RECORDS FOR THE EXERCISE.
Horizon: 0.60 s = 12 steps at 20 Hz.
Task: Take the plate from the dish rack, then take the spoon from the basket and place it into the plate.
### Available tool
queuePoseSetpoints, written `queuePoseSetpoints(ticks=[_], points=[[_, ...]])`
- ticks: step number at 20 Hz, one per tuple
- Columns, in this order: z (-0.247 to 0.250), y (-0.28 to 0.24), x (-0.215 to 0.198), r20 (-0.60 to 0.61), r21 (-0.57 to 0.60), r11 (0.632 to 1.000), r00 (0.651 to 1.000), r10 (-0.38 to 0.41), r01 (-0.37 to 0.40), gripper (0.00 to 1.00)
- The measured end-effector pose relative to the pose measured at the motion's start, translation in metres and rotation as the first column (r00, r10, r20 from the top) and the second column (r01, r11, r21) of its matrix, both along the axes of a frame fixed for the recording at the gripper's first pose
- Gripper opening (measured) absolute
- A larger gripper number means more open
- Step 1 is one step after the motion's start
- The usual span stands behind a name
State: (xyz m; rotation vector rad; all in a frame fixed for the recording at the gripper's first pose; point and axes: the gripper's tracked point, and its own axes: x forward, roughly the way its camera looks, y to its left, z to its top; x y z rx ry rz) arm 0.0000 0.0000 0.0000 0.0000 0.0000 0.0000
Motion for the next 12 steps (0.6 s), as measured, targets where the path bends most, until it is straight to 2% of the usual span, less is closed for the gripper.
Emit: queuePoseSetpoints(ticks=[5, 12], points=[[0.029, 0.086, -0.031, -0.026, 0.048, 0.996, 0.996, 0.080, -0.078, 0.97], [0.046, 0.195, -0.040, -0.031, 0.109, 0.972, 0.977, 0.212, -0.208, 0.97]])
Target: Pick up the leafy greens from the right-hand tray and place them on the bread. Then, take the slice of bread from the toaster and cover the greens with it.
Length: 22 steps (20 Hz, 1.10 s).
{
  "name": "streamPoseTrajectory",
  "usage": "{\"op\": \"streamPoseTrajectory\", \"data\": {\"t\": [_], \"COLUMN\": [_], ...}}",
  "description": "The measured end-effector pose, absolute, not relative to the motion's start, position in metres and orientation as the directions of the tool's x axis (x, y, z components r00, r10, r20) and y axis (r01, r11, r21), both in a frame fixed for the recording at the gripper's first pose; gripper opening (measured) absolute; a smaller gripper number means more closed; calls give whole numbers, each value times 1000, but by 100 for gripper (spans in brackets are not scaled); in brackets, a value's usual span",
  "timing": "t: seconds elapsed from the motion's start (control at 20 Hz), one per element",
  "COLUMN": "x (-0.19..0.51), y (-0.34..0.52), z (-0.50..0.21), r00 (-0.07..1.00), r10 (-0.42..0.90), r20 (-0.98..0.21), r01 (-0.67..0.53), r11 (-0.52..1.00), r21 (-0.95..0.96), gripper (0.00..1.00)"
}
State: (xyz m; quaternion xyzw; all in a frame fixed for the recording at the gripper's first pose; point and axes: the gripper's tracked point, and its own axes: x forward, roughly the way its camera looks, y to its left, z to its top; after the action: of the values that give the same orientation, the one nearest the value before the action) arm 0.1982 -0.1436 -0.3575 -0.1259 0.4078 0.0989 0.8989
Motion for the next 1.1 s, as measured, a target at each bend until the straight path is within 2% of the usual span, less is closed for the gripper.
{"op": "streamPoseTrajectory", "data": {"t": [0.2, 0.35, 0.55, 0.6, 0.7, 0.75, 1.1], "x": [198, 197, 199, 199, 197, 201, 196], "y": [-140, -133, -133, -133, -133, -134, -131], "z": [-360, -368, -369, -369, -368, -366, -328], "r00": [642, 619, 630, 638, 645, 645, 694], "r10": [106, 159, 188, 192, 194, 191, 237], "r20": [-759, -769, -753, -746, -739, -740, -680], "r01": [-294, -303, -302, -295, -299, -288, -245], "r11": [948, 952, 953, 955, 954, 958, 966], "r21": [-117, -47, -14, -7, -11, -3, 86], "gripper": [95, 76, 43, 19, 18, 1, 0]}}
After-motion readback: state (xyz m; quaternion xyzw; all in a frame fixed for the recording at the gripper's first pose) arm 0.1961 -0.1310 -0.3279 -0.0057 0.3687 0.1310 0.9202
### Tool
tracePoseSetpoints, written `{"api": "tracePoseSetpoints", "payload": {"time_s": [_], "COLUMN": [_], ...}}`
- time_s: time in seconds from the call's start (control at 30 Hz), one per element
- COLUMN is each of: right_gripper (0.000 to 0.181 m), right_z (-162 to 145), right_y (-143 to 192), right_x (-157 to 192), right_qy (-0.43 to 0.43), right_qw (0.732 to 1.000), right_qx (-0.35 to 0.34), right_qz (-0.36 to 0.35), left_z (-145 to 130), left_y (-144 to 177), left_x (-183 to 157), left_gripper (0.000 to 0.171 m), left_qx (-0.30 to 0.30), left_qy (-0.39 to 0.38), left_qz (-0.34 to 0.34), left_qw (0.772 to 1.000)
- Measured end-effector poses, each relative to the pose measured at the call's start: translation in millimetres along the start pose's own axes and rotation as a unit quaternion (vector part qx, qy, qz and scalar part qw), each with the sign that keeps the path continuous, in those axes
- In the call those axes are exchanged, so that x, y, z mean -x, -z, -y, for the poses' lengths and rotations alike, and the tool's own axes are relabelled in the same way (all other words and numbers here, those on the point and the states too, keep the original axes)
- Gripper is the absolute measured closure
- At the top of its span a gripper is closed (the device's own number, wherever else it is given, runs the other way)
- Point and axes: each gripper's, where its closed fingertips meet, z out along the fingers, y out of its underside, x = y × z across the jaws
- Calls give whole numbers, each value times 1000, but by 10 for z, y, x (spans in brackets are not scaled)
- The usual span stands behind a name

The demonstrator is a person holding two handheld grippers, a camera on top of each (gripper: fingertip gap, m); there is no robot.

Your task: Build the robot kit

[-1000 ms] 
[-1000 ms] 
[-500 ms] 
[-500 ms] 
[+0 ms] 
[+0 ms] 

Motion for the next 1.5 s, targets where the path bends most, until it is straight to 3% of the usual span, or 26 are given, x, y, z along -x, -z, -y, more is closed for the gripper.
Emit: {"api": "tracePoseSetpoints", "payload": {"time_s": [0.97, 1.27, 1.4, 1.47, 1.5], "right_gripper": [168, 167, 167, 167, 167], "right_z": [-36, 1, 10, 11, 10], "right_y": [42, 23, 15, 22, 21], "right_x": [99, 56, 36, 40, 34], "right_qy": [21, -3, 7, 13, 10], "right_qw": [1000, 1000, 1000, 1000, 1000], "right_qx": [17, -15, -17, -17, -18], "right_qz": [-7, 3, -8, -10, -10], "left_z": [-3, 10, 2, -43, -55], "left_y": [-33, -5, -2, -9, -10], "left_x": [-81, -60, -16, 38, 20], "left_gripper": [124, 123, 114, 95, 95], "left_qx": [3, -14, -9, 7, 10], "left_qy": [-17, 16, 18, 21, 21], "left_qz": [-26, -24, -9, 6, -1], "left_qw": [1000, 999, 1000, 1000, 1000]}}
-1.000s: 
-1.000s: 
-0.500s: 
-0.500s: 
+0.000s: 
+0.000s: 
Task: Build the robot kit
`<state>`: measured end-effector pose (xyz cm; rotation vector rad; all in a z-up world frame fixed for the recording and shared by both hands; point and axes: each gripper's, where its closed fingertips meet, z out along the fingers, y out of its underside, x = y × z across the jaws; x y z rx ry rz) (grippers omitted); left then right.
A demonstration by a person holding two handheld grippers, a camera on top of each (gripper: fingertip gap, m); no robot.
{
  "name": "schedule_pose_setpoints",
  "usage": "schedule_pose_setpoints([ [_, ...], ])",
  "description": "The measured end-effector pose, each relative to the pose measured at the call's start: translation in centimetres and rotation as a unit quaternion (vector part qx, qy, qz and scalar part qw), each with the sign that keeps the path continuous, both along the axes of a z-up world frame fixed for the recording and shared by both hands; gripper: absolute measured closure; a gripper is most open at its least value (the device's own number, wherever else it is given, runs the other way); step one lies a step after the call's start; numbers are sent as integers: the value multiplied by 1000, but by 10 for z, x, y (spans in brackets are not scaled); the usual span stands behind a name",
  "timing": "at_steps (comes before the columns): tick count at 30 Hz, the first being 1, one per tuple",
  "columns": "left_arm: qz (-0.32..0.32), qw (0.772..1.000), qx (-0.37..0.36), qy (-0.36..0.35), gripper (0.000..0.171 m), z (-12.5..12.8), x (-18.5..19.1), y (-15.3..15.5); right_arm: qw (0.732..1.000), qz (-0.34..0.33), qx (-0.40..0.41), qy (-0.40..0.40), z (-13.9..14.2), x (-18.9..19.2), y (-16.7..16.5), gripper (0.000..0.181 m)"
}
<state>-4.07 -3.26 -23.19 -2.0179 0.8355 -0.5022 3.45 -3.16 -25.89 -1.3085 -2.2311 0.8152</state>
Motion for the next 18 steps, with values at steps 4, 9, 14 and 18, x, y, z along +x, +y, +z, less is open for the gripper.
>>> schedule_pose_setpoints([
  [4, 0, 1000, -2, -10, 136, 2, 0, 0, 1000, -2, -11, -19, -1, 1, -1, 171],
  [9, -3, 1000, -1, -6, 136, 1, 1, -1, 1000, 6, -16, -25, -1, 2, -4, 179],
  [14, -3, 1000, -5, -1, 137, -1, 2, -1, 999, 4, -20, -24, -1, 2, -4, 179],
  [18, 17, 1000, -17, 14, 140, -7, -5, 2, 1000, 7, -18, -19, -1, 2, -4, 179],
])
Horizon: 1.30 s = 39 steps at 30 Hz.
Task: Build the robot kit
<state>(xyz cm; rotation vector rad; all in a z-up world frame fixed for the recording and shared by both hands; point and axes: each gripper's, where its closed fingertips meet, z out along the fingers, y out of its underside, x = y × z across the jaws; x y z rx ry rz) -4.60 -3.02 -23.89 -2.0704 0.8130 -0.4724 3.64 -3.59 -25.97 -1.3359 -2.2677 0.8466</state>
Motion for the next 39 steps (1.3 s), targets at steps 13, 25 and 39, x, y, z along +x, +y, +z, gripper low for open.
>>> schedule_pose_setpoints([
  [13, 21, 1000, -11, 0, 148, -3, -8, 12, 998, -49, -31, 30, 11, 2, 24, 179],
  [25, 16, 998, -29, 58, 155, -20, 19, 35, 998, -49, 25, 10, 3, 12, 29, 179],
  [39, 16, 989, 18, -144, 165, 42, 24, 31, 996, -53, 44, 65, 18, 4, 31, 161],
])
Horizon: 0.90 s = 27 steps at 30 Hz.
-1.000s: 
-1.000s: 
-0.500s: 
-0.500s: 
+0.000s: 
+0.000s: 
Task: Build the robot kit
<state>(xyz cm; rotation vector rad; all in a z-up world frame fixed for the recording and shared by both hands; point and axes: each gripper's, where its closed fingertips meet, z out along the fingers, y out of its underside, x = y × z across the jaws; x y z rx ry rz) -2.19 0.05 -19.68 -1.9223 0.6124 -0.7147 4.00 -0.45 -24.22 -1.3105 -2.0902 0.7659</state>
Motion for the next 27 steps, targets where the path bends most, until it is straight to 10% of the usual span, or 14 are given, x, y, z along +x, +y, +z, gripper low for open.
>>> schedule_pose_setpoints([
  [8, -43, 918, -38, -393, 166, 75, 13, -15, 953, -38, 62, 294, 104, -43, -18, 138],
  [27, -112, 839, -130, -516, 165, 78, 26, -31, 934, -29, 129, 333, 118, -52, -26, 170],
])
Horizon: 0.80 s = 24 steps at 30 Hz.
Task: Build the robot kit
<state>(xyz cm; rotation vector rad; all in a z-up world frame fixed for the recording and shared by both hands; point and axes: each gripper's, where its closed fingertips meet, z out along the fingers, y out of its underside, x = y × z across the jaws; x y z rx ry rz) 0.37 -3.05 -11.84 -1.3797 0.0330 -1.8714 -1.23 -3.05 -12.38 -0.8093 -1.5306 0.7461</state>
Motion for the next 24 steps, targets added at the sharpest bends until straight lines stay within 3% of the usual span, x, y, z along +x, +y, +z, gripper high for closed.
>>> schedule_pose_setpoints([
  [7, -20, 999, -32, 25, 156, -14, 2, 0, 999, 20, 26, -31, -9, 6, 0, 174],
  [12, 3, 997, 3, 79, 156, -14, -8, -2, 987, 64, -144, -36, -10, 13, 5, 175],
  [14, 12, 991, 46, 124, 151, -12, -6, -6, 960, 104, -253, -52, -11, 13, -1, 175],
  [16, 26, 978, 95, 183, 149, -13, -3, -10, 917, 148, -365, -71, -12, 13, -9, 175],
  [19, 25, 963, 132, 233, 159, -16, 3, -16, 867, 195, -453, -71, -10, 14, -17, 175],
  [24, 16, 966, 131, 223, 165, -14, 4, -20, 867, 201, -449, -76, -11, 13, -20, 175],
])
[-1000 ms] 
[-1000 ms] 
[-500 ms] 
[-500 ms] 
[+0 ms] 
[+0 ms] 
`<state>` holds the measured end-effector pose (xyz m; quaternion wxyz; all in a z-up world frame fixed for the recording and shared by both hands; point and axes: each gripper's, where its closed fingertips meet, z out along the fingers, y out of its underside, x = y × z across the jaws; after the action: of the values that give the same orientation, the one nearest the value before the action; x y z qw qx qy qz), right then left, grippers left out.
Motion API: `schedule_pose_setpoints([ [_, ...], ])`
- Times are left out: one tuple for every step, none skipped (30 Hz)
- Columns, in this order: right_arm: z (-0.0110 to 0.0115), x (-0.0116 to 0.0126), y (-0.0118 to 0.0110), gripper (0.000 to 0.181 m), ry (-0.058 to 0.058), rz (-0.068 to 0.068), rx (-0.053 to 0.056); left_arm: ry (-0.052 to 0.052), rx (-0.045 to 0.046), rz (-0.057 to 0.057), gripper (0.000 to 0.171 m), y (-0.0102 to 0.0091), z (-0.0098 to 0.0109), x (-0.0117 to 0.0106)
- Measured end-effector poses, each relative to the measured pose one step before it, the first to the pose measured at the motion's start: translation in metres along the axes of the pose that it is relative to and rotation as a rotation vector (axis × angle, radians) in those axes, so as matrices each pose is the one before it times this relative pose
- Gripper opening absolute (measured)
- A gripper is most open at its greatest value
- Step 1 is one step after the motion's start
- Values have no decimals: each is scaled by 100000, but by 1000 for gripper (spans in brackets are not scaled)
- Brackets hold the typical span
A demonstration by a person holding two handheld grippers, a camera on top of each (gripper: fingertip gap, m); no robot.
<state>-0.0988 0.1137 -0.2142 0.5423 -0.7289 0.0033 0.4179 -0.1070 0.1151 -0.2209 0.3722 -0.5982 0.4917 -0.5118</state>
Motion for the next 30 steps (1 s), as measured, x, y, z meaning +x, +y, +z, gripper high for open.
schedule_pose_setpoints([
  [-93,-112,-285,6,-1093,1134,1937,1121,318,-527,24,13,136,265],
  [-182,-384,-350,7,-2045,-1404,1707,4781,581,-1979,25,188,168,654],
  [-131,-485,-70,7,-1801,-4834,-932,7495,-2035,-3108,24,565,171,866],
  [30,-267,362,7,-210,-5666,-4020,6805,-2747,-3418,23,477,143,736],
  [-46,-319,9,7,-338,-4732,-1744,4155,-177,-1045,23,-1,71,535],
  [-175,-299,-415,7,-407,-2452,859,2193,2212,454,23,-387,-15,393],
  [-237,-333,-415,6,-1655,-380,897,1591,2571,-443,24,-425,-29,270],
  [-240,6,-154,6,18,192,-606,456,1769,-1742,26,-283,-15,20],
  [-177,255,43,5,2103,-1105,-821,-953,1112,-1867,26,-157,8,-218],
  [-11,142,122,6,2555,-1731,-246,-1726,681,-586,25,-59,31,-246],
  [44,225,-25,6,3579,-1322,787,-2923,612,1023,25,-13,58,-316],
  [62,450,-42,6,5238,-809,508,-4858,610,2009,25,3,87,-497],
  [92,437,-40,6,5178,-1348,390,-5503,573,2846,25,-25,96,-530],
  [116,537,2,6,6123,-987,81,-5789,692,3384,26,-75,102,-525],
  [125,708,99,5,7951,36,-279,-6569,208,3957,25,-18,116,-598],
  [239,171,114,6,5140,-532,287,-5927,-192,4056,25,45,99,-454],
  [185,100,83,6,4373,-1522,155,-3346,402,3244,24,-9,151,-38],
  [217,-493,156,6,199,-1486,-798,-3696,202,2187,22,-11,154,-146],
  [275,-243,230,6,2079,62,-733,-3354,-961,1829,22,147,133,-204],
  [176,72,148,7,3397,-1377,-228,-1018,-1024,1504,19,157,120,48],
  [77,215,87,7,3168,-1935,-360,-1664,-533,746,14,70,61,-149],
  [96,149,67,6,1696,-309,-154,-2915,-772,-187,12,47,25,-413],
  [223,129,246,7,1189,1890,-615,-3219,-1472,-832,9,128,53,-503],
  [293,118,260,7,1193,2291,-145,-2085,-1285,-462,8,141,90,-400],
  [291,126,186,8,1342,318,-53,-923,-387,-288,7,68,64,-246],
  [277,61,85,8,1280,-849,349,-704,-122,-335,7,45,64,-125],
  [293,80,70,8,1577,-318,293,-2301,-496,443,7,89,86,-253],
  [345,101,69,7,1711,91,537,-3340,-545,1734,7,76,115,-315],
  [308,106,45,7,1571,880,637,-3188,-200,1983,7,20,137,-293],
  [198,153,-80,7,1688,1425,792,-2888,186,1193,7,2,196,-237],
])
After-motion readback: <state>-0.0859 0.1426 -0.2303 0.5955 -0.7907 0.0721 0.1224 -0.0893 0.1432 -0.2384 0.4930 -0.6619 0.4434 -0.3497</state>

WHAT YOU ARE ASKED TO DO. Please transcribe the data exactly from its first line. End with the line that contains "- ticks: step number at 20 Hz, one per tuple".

RESULT BELOW.
Horizon: 0.60 s = 12 steps at 20 Hz.
Task: Take the plate from the dish rack, then take the spoon from the basket and place it into the plate.
### Available tool
queuePoseSetpoints, written `queuePoseSetpoints(ticks=[_], points=[[_, ...]])`
- ticks: step number at 20 Hz, one per tuple

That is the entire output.